6 June 2020
While writing complex applications, we unknowingly use code that can downgrade the performance or make your application vulnerable to security threats. Today, I am going to share with you a few tips and tricks that you can use to increase your application’s performance and make it more secure.
Node.js runs over a single CPU in default mode. This is a major issue as your app will not be able to properly utilize the hardware. To overcome this you can use the node’s cluster module which will help you spawn a process for each core with a few lines of code. You can even use PM2 for this which makes clustering your application even more simple.
Libuv is an open-source library that handles the thread-pool which is used by node for many asynchronous operations like file I/O. If your application is slowing down in terms of file I/O or crypto operations, you can increase the thread pool size by setting UV_THREADPOOL_SIZE env variable.
Assign CPU intensive tasks like serving static files, gzipping, SSL, etc to the reverse proxy. Although you can use express middleware to do all this stuff in node itself, this will degrade the performance because of its single-threaded model which will keep the CPU busy for long periods. You should use services like nginx and HAproxy.
Security is one key aspect of the application. You should always make sure your code and dependencies are secure. You should use tools like npm audit or snyk to check for vulnerable dependencies. You can also use dependabot to always keep your dependencies updated.
You should name all the functions, closures and callbacks. This will help you easily understand what you are looking for from memory snapshots while profiling your application. Without this, debugging production issues will become very challenging as you will start to notice significant memory exhaustion by anonymous functions in memory snapshots.
Static type checker will empower you to find certain problems even before your code executes.

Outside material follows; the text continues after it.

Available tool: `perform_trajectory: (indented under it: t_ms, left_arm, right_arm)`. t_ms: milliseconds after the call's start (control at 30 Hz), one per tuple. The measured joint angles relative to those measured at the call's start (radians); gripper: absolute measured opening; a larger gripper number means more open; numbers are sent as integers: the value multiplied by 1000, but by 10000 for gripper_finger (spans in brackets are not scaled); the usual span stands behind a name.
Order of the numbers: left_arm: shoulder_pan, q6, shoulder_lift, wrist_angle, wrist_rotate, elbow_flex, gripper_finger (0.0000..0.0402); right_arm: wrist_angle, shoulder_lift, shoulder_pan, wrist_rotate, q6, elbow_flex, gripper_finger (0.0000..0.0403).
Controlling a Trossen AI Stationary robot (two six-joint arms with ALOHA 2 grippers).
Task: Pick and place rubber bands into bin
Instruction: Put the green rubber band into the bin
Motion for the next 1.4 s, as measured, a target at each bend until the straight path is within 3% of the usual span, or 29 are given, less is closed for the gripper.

It is certainly helpful as you will get fewer surprises on the runtime of your application. It also helps when you are refactoring your application, as changing a signature of a method in one place, type-checkers will enforce you to change it in all the places. With static type checking, you can also utilize great IntelliSense support. You should check Flow or TypeScript for getting started with the static type checking.
Web applications work on request and response cycles. Ideally, this cycle should be fast, otherwise, a web server can only serve a small number of users at a time. You can use a Task queuing system for performing heavy computation tasks in the background. The export of big amounts of data, video/image processing, a report compilation are a few examples of cases where you may want to use a task queuing system. For this, I’ll recommend you to check Bull or Kue package.